◆ REQUIREMENT ◆
Search the data for "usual". Return each matching line.

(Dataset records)
★ ★ ★
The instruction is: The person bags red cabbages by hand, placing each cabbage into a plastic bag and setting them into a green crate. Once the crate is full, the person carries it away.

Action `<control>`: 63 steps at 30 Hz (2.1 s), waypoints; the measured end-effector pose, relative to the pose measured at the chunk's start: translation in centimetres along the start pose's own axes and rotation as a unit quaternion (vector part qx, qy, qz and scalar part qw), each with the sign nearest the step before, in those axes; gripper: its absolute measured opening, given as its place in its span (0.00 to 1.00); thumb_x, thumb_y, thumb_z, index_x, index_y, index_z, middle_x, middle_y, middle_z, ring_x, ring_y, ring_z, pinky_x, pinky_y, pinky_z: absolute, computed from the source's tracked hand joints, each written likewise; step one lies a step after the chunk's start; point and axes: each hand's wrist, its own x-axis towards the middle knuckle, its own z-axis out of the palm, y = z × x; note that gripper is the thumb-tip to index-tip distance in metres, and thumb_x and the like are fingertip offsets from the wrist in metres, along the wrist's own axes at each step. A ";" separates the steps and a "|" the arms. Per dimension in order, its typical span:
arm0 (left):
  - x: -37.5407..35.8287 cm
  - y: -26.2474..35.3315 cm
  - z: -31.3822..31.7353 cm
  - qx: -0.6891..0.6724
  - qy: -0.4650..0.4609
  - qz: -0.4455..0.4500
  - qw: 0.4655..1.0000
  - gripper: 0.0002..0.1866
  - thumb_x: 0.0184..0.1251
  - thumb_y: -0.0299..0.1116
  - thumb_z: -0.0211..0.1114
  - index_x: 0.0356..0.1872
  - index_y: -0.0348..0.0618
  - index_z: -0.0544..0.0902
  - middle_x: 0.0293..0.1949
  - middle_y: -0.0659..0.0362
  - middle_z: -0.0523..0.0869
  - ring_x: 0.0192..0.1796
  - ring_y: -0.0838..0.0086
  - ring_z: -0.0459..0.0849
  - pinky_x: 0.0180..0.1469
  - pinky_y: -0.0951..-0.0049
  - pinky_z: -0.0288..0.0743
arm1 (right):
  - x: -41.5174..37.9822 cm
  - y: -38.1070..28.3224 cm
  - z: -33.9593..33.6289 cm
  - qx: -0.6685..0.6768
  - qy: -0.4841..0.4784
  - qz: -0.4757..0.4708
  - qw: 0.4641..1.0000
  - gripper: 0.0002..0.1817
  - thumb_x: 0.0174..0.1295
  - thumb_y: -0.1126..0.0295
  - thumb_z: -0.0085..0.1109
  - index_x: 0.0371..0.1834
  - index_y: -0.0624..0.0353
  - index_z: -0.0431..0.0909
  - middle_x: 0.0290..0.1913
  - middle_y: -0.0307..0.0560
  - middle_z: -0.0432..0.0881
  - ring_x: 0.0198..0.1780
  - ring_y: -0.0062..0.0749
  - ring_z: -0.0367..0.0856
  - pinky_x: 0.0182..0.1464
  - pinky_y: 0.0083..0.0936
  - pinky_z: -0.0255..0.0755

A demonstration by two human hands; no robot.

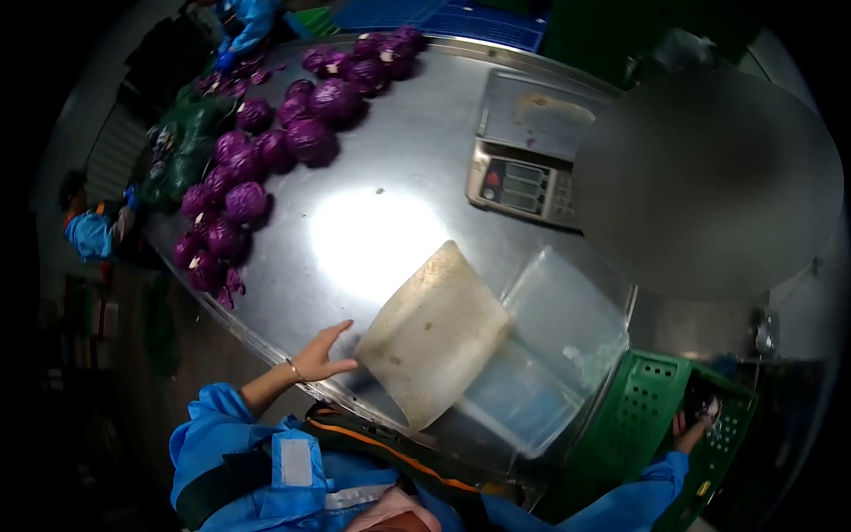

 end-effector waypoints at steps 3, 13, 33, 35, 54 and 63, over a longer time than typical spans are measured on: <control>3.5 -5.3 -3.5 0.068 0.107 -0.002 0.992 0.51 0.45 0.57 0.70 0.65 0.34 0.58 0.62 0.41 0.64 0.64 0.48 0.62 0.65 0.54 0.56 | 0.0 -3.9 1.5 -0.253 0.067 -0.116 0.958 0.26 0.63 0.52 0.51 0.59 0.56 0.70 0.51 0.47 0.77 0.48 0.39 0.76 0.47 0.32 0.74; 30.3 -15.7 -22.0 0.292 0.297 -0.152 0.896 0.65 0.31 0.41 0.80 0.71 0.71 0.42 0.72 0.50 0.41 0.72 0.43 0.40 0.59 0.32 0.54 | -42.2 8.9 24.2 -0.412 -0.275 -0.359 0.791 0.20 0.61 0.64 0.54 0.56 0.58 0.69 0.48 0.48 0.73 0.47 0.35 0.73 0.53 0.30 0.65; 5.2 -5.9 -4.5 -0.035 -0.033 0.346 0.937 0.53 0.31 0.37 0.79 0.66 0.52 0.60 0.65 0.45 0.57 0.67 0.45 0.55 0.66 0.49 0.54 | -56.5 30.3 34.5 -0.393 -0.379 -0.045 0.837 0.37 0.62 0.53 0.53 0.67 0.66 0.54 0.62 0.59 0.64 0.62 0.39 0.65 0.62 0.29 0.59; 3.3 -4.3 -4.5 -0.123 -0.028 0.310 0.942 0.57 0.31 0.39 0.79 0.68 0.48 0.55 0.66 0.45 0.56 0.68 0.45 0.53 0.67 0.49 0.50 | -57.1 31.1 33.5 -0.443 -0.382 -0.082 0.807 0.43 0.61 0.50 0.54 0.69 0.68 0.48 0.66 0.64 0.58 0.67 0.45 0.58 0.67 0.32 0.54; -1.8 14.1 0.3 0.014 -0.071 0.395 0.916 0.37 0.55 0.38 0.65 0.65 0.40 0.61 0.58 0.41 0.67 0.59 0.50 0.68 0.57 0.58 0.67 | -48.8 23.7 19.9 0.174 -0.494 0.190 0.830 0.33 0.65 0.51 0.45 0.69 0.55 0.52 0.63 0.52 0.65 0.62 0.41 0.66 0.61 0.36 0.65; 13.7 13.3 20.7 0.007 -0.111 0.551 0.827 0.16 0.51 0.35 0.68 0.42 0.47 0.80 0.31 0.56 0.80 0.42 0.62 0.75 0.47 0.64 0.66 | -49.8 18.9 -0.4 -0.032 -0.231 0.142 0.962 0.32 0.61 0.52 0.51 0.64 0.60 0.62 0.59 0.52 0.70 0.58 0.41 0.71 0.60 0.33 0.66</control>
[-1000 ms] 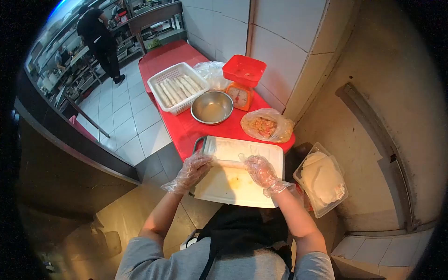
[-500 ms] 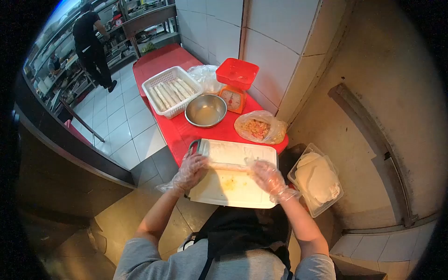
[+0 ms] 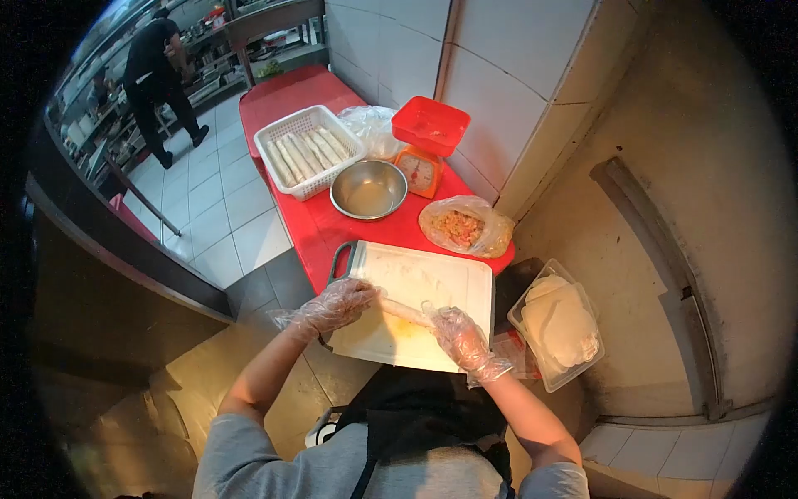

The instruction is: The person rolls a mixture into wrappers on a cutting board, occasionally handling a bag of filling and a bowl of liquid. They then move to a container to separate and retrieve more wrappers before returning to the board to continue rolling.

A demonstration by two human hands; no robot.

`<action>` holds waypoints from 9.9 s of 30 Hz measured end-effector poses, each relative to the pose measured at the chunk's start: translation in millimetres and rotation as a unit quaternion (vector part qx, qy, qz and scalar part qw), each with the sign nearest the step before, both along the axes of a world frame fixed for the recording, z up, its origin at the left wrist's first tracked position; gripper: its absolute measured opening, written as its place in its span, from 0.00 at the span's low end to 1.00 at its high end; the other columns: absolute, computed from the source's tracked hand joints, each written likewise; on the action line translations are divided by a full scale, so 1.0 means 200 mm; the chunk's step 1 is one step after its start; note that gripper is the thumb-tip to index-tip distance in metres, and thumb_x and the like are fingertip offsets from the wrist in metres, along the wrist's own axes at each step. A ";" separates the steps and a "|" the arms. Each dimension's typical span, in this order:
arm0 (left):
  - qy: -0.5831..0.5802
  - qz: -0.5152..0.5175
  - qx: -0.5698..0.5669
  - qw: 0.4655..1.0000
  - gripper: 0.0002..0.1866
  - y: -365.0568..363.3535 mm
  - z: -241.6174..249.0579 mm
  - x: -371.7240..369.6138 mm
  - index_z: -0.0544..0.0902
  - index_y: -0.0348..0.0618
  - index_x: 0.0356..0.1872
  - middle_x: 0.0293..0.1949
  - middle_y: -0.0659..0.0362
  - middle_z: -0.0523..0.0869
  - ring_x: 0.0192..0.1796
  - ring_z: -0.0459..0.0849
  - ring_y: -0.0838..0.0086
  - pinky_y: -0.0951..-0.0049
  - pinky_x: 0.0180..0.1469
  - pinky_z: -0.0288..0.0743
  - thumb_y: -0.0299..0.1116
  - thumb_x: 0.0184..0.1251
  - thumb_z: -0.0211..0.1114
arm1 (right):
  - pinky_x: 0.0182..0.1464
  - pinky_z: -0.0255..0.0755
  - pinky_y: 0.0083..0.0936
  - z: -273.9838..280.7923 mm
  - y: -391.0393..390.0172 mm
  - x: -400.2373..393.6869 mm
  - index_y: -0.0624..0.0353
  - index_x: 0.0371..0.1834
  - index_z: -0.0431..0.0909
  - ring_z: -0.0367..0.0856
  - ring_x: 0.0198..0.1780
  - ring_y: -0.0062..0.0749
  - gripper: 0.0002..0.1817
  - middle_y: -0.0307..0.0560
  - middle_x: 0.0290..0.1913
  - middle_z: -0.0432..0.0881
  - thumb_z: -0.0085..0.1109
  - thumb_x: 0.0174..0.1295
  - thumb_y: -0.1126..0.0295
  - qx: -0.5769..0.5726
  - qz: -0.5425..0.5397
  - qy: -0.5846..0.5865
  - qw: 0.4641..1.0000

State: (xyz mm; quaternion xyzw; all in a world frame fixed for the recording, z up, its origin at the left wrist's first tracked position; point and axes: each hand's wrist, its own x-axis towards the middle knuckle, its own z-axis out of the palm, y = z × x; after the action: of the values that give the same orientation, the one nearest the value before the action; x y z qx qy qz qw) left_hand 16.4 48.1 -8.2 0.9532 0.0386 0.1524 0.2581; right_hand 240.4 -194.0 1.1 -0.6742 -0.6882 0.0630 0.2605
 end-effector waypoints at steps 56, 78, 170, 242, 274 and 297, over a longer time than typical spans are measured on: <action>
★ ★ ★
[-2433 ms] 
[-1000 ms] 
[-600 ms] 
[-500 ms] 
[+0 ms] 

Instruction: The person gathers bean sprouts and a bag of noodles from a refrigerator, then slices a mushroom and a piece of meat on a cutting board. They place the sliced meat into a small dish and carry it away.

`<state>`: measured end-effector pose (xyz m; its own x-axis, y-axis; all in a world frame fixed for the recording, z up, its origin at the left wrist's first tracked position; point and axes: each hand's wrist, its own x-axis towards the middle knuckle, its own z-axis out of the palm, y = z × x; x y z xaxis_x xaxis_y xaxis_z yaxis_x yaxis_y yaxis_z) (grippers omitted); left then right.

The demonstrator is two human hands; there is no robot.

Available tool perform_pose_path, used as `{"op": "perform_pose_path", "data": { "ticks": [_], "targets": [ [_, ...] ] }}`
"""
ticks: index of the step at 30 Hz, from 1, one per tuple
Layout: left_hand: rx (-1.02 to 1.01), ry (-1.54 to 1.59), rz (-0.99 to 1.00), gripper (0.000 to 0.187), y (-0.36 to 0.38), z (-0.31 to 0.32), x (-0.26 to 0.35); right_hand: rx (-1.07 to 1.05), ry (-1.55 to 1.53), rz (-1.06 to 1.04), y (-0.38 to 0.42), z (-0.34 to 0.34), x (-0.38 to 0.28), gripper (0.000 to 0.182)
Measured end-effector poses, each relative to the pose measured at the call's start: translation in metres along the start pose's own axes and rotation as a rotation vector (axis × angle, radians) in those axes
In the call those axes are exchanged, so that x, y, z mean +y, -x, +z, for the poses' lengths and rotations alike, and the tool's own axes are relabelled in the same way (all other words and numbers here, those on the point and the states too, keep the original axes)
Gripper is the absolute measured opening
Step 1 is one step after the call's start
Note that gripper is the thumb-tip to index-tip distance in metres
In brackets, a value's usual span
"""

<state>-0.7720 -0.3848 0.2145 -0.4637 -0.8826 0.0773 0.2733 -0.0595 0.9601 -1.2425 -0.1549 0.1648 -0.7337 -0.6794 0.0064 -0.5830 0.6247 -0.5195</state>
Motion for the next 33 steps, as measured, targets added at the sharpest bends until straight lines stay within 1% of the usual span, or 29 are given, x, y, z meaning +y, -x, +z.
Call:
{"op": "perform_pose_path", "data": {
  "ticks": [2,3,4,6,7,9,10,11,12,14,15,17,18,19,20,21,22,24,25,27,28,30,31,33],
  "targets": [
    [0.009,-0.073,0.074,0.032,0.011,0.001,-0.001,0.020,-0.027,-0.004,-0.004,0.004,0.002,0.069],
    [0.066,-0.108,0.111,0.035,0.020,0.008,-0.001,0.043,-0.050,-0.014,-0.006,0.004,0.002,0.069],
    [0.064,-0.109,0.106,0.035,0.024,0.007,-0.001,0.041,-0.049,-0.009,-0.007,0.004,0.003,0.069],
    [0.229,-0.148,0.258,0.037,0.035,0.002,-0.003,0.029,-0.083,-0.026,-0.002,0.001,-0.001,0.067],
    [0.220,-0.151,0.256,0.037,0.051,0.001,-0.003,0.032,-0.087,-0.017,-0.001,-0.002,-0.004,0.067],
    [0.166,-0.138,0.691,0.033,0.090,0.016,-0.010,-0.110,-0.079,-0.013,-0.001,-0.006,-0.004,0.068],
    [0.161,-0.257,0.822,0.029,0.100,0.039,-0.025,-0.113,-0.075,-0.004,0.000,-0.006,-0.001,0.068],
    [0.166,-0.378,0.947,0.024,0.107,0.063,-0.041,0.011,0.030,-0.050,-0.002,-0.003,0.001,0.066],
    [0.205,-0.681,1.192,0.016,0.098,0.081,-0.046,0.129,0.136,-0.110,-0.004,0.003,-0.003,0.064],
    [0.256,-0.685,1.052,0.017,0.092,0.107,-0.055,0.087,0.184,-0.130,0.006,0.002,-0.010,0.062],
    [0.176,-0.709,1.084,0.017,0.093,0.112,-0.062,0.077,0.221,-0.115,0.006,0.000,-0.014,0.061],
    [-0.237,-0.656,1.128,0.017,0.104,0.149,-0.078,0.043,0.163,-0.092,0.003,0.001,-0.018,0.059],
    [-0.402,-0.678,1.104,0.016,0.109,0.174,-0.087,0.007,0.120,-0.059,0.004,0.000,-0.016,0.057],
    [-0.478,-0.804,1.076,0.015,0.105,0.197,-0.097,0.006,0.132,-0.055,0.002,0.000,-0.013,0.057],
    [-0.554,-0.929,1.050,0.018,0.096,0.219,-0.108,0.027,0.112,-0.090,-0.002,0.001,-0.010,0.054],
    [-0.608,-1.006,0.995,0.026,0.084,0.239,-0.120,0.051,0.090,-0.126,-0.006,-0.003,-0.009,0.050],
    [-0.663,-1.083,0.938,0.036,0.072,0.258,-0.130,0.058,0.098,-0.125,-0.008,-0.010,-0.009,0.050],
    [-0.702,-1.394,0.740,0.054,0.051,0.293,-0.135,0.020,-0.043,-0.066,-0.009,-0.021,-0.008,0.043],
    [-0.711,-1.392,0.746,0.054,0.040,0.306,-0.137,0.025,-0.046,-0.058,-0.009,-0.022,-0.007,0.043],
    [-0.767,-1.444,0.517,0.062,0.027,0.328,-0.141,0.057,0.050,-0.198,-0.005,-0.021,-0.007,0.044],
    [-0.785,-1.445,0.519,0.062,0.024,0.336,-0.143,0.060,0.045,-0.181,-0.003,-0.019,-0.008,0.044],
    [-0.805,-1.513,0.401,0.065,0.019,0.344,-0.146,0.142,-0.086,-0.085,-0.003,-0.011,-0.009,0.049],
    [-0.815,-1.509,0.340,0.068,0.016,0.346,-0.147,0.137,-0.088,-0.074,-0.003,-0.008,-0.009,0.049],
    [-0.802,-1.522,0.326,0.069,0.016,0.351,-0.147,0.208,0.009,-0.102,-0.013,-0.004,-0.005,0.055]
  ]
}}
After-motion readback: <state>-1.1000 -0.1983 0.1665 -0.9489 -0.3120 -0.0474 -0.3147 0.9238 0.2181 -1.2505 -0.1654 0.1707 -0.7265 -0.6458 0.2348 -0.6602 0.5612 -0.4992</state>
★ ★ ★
◆ REPLY TO THE TASK ◆
In brackets, a value's usual span
Motion for the next 33 steps, as measured, targets added at the sharpest bends until straight lines stay within 1% of the usual span, or 29 are given, x, y, z meaning +y, -x, +z.

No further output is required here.